→ **What you have to do**
Find the line holding "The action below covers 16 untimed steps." in the entries below. Give it again exactly, along with every line after it up to and including the line holding "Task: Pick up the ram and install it".

─── Available data ───

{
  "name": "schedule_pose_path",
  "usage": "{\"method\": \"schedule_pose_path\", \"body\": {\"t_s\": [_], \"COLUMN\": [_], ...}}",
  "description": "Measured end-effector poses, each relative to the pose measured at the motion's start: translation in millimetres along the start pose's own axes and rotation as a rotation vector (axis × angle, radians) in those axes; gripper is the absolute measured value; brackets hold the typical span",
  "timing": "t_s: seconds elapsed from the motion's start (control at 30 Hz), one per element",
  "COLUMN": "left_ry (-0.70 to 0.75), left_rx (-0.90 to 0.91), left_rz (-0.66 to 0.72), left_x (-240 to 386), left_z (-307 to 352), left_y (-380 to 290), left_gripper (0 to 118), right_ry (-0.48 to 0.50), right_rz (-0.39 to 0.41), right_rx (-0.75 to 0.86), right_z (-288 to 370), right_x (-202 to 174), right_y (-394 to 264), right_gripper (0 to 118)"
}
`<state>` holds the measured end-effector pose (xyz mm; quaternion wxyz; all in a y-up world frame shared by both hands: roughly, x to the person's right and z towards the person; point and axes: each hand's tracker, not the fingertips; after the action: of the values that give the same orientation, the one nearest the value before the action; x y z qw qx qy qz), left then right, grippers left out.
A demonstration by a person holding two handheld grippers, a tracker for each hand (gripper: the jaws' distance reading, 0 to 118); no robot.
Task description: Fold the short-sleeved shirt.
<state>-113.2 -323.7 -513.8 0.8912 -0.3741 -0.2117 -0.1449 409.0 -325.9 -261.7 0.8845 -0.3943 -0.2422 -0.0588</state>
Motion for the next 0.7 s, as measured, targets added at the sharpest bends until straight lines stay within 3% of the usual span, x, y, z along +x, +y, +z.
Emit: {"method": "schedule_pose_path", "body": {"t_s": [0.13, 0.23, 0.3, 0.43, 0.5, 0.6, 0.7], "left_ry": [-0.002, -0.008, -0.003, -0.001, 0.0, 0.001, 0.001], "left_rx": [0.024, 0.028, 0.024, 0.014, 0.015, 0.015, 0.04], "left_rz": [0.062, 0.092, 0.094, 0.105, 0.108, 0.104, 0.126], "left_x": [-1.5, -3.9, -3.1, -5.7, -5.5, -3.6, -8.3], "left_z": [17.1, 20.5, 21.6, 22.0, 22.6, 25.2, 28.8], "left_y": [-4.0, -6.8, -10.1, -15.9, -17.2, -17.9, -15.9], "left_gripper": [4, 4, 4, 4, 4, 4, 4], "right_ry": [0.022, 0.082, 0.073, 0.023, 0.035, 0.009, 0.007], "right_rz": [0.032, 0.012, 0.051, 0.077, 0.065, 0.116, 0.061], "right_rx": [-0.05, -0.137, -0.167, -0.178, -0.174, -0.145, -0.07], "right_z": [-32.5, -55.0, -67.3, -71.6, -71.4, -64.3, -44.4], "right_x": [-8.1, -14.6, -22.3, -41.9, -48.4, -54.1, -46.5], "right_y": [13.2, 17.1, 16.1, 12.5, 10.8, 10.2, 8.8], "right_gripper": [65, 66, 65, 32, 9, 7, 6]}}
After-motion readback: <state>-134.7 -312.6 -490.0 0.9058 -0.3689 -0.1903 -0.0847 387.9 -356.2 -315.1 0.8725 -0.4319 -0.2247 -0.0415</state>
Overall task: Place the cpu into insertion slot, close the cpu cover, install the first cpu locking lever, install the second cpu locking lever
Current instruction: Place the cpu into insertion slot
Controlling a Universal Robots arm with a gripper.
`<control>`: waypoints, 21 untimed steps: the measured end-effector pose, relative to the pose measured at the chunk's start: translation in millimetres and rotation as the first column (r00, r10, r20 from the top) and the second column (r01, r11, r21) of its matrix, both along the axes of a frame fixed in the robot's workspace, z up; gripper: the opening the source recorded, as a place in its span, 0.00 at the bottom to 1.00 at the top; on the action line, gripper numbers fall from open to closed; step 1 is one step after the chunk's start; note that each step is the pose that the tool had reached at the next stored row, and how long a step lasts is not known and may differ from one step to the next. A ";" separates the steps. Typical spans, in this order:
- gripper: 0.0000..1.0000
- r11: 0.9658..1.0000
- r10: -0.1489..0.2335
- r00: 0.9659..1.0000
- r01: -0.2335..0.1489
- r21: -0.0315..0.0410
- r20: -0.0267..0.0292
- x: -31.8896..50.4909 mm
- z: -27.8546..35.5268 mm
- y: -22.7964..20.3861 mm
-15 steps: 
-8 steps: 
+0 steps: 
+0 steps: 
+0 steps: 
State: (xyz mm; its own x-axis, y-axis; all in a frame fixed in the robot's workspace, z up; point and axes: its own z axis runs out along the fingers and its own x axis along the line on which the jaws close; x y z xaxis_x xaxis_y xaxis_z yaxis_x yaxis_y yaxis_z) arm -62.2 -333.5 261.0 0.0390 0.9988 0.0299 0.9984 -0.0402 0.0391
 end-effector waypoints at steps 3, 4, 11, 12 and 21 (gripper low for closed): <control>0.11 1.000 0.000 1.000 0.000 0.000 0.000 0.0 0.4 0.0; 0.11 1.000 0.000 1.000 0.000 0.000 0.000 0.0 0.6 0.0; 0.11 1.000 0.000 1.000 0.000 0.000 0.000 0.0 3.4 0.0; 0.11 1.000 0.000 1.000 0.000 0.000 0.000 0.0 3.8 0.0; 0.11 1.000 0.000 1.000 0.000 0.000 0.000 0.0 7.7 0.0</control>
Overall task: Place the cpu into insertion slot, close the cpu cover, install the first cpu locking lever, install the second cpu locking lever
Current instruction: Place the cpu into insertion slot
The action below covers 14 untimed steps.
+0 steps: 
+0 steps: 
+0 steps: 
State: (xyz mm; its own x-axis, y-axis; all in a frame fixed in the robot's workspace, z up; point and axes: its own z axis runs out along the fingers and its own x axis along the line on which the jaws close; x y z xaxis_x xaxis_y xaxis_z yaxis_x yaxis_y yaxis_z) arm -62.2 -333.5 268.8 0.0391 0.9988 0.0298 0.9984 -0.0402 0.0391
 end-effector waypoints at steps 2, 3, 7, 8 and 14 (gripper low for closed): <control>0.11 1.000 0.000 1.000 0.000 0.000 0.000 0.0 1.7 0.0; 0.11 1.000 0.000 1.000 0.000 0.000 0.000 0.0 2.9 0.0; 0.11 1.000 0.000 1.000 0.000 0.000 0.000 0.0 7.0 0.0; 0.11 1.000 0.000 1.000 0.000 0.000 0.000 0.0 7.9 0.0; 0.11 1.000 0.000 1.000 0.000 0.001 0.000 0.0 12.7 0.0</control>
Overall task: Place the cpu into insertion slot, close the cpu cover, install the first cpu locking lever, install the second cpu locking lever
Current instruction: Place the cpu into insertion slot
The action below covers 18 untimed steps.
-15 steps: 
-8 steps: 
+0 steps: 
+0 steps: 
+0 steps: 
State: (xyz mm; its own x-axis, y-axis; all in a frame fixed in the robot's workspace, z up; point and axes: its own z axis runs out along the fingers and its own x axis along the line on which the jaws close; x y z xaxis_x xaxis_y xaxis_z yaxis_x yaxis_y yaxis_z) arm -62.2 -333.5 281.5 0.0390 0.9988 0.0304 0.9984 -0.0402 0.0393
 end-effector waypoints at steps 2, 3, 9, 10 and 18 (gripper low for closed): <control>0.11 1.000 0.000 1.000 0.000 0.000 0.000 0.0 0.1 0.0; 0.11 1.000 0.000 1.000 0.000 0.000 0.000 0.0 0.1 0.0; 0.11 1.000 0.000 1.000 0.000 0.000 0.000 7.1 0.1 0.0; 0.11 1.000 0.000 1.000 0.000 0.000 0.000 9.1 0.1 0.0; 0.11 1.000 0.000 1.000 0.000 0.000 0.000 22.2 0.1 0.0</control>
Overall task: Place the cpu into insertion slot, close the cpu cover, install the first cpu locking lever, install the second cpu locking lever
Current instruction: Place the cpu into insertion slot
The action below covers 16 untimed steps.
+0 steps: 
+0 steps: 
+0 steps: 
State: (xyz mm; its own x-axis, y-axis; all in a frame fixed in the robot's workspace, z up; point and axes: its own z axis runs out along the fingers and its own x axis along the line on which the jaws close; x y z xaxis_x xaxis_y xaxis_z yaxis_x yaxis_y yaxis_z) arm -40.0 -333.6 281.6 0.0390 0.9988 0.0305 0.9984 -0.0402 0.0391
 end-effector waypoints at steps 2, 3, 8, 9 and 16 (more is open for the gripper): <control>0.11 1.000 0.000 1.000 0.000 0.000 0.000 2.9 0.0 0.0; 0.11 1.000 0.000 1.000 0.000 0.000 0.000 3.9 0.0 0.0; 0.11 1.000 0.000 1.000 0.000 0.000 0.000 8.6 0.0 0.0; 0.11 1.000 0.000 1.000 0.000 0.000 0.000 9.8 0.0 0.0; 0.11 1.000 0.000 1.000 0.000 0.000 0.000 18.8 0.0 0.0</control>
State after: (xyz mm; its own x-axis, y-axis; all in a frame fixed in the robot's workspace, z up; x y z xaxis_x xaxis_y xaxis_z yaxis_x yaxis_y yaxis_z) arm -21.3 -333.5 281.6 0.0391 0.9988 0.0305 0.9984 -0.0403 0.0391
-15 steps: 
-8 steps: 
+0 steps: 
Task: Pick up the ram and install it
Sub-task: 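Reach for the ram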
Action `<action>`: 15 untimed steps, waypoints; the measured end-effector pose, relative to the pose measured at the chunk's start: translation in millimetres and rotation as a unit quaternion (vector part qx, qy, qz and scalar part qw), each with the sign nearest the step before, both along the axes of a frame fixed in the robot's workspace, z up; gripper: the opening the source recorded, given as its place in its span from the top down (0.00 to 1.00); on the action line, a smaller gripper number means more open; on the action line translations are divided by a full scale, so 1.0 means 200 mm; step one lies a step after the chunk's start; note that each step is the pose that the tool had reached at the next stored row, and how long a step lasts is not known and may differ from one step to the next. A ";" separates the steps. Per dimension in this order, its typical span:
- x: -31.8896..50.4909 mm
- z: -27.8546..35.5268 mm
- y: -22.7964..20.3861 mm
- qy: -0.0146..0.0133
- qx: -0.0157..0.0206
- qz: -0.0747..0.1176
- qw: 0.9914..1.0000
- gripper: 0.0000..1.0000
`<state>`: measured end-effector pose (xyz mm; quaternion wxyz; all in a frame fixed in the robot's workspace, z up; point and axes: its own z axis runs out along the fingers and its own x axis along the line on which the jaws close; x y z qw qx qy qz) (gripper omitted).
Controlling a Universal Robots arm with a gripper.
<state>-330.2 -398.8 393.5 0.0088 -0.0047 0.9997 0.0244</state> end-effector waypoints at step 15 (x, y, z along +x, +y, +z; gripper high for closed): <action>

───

→ **Answer area**
The action below covers 16 untimed steps.
+0 steps: 
+0 steps: 
+0 steps: 
State: (xyz mm; its own x-axis, y-axis; all in a frame fixed in the robot's workspace, z up; point and axes: its own z axis runs out along the fingers and its own x axis along the line on which the jaws close; x y z xaxis_x xaxis_y xaxis_z yaxis_x yaxis_y yaxis_z) arm -40.0 -333.6 281.6 0.0390 0.9988 0.0305 0.9984 -0.0402 0.0391
 end-effector waypoints at steps 2, 3, 8, 9 and 16 (more is open for the gripper): <control>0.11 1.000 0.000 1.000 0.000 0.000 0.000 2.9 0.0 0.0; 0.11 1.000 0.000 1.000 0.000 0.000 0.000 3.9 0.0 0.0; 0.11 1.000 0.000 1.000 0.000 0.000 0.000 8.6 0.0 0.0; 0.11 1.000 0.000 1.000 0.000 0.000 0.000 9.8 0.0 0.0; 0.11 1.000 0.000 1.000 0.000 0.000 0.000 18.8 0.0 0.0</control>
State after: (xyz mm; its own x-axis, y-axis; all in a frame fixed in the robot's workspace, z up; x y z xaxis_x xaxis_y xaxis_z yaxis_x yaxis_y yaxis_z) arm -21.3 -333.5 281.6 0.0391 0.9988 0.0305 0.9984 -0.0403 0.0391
-15 steps: 
-8 steps: 
+0 steps: 
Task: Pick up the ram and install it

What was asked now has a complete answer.